In every country in Europe, universities are confronted by national governments that spend less and less on higher education. Where in the 1980's funds seemed to be limitless, nowadays universities are facing severe cutbacks. Indeed, so much funding has fallen away that they are forced to look for new sources of money. Rather than each one struggling to face this challenge on its own, wouldn't it be better for the European universities to learn from each other how best to deal with this changing social climate? With this question in mind, the editors of Mare, Leiden University's weekly newspaper, decided to look – literally – across European borders and visit the eleven universities which together with Leiden make up the League of European Research Universities, or LERU.

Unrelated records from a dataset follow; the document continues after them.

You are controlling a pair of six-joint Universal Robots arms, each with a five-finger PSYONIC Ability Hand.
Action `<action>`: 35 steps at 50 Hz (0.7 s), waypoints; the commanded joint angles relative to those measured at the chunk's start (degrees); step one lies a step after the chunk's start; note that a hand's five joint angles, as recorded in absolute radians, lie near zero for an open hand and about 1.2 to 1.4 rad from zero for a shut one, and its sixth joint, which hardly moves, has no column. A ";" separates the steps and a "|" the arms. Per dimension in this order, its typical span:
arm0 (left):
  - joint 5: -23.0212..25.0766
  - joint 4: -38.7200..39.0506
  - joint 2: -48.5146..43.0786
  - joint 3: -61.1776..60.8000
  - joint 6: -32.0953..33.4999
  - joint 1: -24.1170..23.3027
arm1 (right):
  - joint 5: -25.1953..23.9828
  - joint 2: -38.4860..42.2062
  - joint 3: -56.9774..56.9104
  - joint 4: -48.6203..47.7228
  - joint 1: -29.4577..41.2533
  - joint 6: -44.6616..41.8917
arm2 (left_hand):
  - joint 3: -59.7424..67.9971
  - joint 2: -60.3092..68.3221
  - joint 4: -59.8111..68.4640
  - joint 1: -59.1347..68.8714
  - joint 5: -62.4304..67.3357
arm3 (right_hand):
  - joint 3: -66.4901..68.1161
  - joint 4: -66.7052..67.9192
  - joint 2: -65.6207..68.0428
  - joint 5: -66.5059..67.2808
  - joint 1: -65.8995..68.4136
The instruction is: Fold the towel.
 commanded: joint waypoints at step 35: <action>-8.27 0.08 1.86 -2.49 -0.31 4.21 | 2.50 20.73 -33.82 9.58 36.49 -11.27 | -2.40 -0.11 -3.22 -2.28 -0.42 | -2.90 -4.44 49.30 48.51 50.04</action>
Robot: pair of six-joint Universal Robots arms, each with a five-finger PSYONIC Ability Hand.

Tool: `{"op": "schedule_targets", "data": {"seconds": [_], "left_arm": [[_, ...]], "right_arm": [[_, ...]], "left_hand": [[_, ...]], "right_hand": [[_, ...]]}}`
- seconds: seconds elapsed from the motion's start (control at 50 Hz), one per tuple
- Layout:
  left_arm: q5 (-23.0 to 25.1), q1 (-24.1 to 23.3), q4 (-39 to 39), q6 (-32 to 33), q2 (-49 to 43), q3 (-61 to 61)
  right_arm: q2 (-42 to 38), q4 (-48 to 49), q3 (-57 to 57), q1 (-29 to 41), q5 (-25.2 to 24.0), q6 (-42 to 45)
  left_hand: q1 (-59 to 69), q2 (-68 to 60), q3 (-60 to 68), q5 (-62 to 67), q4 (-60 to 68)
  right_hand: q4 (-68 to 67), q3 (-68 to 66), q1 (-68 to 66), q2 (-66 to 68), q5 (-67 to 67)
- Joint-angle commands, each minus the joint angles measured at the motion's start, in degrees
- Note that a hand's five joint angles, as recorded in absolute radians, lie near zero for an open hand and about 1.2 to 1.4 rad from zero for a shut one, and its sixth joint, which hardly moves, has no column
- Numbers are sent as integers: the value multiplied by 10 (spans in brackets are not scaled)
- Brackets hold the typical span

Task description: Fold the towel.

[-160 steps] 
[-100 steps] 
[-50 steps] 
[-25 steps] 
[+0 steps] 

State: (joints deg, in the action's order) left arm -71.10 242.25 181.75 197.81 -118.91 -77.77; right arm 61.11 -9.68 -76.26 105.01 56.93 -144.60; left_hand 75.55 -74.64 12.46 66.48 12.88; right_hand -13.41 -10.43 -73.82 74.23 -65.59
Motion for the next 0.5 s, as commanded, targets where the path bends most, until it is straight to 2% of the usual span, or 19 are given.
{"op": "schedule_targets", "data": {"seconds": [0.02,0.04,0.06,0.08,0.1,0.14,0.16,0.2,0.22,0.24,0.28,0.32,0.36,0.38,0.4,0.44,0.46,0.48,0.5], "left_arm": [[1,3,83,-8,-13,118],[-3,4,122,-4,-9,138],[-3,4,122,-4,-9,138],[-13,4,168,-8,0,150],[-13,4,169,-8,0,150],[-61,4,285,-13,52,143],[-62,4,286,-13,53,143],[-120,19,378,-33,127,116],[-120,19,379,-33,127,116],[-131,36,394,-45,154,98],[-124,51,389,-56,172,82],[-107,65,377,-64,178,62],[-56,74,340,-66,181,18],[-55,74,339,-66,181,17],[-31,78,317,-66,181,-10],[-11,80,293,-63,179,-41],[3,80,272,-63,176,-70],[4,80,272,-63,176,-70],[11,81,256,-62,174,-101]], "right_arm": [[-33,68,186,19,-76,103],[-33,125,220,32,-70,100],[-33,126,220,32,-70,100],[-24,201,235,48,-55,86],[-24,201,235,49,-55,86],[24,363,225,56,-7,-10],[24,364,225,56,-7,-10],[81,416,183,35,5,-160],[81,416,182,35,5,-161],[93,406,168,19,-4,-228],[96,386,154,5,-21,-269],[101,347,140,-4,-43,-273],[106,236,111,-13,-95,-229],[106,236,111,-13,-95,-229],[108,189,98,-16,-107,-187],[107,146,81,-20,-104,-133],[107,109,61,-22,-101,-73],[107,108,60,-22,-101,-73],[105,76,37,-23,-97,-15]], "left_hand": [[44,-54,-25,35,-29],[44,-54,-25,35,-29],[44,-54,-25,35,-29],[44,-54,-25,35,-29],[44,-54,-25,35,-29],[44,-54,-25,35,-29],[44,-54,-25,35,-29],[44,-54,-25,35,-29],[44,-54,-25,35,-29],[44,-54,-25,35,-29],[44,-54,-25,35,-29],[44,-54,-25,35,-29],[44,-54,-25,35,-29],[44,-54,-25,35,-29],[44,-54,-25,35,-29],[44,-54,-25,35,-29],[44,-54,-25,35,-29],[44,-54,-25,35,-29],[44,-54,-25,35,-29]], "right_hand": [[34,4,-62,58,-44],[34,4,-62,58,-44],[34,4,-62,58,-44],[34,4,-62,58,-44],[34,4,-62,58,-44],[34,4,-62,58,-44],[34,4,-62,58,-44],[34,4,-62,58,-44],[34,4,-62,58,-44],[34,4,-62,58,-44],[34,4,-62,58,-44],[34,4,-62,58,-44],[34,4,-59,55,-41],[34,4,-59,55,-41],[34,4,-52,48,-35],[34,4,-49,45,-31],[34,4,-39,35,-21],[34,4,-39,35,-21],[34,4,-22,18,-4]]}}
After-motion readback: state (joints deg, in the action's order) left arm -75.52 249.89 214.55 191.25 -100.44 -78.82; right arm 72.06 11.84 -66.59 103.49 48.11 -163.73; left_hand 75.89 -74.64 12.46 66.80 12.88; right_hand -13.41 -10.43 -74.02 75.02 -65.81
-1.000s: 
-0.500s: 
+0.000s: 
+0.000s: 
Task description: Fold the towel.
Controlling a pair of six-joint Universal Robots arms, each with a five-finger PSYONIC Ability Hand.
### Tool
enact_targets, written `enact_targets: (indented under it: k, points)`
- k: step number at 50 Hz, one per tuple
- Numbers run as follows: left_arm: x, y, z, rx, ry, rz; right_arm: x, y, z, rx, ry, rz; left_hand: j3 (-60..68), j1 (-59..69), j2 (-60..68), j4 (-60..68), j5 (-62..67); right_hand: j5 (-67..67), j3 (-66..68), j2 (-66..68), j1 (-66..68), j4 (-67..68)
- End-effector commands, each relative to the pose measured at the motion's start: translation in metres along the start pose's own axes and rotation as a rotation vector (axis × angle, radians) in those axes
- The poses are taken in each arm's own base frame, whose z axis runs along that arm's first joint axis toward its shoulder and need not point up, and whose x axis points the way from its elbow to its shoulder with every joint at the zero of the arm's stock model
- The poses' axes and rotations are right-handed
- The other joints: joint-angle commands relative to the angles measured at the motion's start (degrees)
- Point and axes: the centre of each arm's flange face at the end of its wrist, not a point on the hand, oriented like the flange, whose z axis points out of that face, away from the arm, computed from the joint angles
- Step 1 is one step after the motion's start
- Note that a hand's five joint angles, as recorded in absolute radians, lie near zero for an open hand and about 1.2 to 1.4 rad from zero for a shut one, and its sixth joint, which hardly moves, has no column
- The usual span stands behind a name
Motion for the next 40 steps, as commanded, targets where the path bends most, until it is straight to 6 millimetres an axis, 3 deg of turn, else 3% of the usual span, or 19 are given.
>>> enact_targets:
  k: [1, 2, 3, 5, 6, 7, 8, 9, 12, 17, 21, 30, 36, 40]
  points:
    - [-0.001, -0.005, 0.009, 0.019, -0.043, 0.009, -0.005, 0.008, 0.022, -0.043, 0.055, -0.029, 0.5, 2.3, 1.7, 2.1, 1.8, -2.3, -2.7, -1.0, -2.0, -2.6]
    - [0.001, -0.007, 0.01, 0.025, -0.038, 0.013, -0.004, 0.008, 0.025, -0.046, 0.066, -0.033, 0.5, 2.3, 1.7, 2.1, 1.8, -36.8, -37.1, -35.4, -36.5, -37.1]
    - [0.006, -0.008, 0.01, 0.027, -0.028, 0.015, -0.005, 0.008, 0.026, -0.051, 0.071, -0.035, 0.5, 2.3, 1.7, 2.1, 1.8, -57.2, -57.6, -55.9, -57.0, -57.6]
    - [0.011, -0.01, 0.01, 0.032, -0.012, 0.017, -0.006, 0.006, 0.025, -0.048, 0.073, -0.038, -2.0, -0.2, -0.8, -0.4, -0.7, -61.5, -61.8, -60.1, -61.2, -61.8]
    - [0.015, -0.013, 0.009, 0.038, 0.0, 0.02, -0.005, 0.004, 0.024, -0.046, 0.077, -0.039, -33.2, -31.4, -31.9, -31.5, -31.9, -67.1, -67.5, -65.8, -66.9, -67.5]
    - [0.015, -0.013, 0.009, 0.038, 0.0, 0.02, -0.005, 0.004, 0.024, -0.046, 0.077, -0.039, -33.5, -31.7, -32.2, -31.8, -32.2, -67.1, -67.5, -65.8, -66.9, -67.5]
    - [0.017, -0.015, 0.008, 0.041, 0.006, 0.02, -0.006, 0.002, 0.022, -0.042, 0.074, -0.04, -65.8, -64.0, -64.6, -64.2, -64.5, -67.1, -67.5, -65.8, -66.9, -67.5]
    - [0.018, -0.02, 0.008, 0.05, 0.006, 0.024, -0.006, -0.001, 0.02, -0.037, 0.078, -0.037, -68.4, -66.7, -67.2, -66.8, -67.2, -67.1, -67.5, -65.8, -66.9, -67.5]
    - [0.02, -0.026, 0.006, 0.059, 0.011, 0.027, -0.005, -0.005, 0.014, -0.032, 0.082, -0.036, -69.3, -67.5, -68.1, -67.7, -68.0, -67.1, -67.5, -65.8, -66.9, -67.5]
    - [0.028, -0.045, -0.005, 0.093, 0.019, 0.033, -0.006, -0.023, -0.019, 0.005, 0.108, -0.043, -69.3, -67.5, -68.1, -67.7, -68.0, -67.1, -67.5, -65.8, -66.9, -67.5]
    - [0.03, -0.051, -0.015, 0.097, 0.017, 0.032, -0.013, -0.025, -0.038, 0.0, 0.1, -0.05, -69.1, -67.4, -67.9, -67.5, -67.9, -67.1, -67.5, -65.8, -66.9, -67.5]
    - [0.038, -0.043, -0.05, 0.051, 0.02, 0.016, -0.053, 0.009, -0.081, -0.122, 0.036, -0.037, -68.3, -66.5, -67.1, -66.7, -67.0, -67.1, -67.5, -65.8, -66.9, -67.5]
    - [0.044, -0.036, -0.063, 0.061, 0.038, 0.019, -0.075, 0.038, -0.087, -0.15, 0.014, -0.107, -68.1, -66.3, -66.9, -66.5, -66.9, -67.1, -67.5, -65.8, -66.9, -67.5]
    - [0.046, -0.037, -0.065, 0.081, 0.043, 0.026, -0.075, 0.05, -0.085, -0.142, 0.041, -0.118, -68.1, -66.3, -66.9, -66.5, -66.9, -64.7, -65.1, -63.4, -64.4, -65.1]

Not surprisingly, it turned out that everyone, from Helsinki to Milan and from Heidelberg to Edinburgh, seems to be facing the same problems. How can we make ends meet? How can we get alumni to give more generously? How can we make money from our research? How do we deal with the business community? Is there still a place for scientific fields which will never be financially profitable?

In this book's introduction and in the twelve chapters on the various universities, administrators, scientists and students address these questions. Perhaps their most important conclusion, the thing on which they all seem to agree, is that whatever crisis may be looming, the university must remain a fully independent institution for higher education – not just a setting for commercial research and development activities. Universities have existed for nearly a thousand years in Europe, and they will doubtlessly survive the challenges of the 21st century as well.

The chapters of this book are similar in format. Each one starts with a brief sketch of a university, then continues with an interview with a member of one of its higher administrative bodies, followed by an article on research activities, and concludes with a description of student life.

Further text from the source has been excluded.